(Problem details)
Return all the data below as it stands, minus the pictures.

(Information provided)
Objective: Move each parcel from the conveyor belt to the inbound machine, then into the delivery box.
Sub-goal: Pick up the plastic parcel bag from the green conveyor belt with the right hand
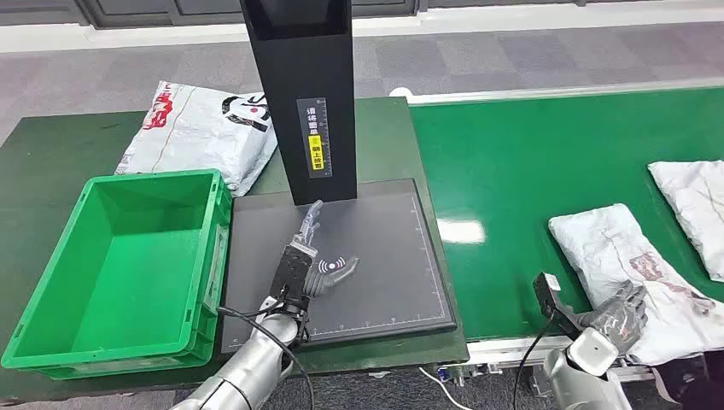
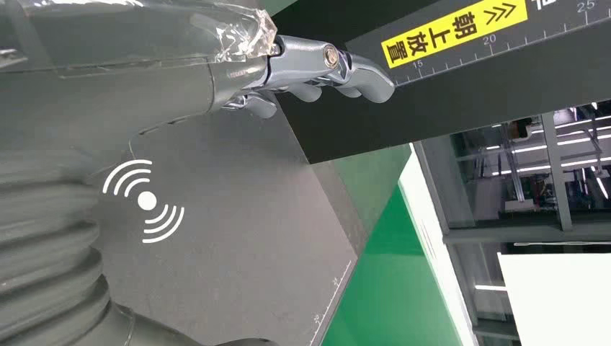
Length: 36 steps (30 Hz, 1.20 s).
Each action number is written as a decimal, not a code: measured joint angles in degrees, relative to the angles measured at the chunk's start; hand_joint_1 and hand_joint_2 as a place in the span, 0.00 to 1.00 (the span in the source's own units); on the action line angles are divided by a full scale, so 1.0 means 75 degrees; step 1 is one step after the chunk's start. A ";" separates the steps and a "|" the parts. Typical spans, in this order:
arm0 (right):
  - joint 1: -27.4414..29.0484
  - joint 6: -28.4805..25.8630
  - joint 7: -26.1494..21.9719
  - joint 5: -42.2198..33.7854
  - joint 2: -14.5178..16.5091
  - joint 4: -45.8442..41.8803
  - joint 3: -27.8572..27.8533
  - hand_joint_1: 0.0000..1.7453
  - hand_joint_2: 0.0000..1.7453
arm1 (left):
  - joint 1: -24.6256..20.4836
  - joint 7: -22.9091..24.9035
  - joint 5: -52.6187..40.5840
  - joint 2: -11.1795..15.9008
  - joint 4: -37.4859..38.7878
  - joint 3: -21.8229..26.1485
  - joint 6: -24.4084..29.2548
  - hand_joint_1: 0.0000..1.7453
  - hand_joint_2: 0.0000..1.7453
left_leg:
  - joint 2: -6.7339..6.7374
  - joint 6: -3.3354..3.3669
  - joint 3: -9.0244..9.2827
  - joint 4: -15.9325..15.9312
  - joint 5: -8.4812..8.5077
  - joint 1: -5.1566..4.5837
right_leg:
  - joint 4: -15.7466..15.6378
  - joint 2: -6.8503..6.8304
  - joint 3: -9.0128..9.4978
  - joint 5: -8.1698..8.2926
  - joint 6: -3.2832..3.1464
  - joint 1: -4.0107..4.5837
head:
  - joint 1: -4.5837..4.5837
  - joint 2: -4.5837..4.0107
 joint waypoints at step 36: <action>-0.0239 0.1032 0.0338 -0.0019 -0.0166 0.0316 0.0519 1.00 1.00 | 0.0000 -0.0001 -0.0045 -0.0012 0.0009 0.0156 -0.0038 0.00 1.00 | 0.0005 0.0004 0.0009 0.0002 0.0001 0.0001 | -0.0003 0.0007 0.0006 0.0001 0.0003 0.0002 | 0.0000 0.0000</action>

(Solution below)
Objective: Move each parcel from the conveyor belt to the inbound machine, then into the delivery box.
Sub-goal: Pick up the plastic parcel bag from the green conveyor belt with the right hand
Length: 36 steps (30 Hz, 1.20 s).
Each action number is written as a decimal, not a code: measured joint angles in degrees, relative to the angles measured at the chunk's start; hand_joint_1 and hand_joint_2 as a place in the span, 0.00 to 1.00 (the span in the source's own units); on the action line angles are divided by a full scale, so 1.0 means 75 degrees; step 1 is one step after the chunk's start. A ";" separates the steps and a "|" the parts. Typical spans, in this order:
arm0 (right):
  - joint 1: -27.4414..29.0484
  - joint 6: -28.4805..25.8630
  - joint 7: -26.1494..21.9719
  - joint 5: -42.2198..33.7854
  - joint 2: -14.5178..16.5091
  - joint 4: -45.8442..41.8803
  - joint 3: -27.8572..27.8533
  - hand_joint_1: 0.0000..1.7453
  - hand_joint_2: 0.0000..1.7453
arm1 (left):
  - joint 1: -24.6256..20.4836
  - joint 7: -22.9091..24.9035
  - joint 5: -52.6187..40.5840
  - joint 2: -11.1795..15.9008
  - joint 4: -37.4859..38.7878
  - joint 3: -21.8229..26.1485
  - joint 6: -24.4084..29.2548
  - hand_joint_1: 0.0000..1.7453
  - hand_joint_2: 0.0000..1.7453
left_leg:
  - joint 2: -6.7339..6.7374
  - joint 6: -3.3354..3.3669
  - joint 3: -9.0244..9.2827
  - joint 4: -15.9325..15.9312
  - joint 5: -8.4812..8.5077
  - joint 1: -5.1566..4.5837
right_leg:
  - joint 4: -15.7466..15.6378
  - joint 2: -6.8503..6.8304
  - joint 3: -9.0128..9.4978
  - joint 5: -8.1698..8.2926
  - joint 6: -3.2832..3.1464
  - joint 1: -4.0107..4.5837
head:
  - joint 1: -4.5837..4.5837
  - joint 2: -4.5837..4.0107
 joint waypoints at step 36: <action>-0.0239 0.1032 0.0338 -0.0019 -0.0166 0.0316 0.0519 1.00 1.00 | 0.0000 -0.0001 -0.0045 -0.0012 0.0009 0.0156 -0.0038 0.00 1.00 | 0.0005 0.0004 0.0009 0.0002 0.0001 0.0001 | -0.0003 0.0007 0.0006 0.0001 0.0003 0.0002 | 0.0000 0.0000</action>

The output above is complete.